Last Remaining Male Northern White Rhino Surrounded By Armed Guards
There’s only one remaining male northern white rhino left in existence and it’s guarded around the clock by armed rangers. It’s one of five northern white rhinos left in the world, three of which are at the Ol Pejeta Conservatory in Kenya.
In 2009, Ol Pejeta took in seven of the remaining northern white rhinos from Dvur Kralove Zoo in the Czech Republic in the hopes that they would breed, which hasn’t happened yet. But in October of last year, Suni, the other remaining male northern white rhino died at age 34. This leaves Sudan, a 40-year-old male. The sanctuary has 40 armed rangers on staff. According to GrindTV, Sudan has also had his horn removed.
“The only reason his horn has been cut off is to deter poachers,” Eldoie Sampere of the conservancy told The Dodo. “If the rhino has no horn, he is of no interest to poachers. This is purely to keep him safe.”

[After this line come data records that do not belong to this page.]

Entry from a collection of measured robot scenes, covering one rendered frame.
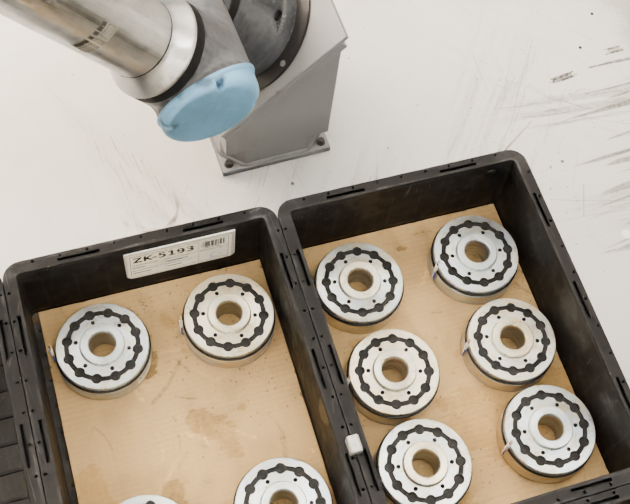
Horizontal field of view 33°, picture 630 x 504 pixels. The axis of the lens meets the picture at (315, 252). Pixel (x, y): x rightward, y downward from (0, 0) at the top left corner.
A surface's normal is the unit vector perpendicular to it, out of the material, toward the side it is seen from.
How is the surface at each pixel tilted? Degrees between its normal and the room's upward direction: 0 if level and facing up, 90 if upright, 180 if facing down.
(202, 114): 94
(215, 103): 94
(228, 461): 0
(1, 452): 0
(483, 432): 0
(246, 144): 90
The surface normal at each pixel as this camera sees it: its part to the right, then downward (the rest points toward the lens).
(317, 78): 0.32, 0.86
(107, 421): 0.08, -0.45
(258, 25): 0.44, 0.39
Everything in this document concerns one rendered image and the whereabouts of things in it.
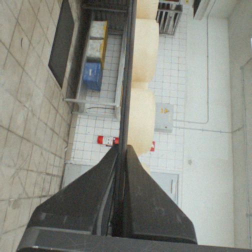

The northern white rhinoceros was once found in Chad, Central African Republic, Sudan, Zaire, Democratic Republic of Congo (DRC), and Uganda. And as of the late 1960s, 2,000 of the species remained. However, widespread poaching has meant that the population was decimated and as of 1984, only 15 remained in DRC. The population was increased to 30, but then poaching again destroyed the remaining population and today only five remain. The species was largely victim to the strife that was going on in that part of the world at that time.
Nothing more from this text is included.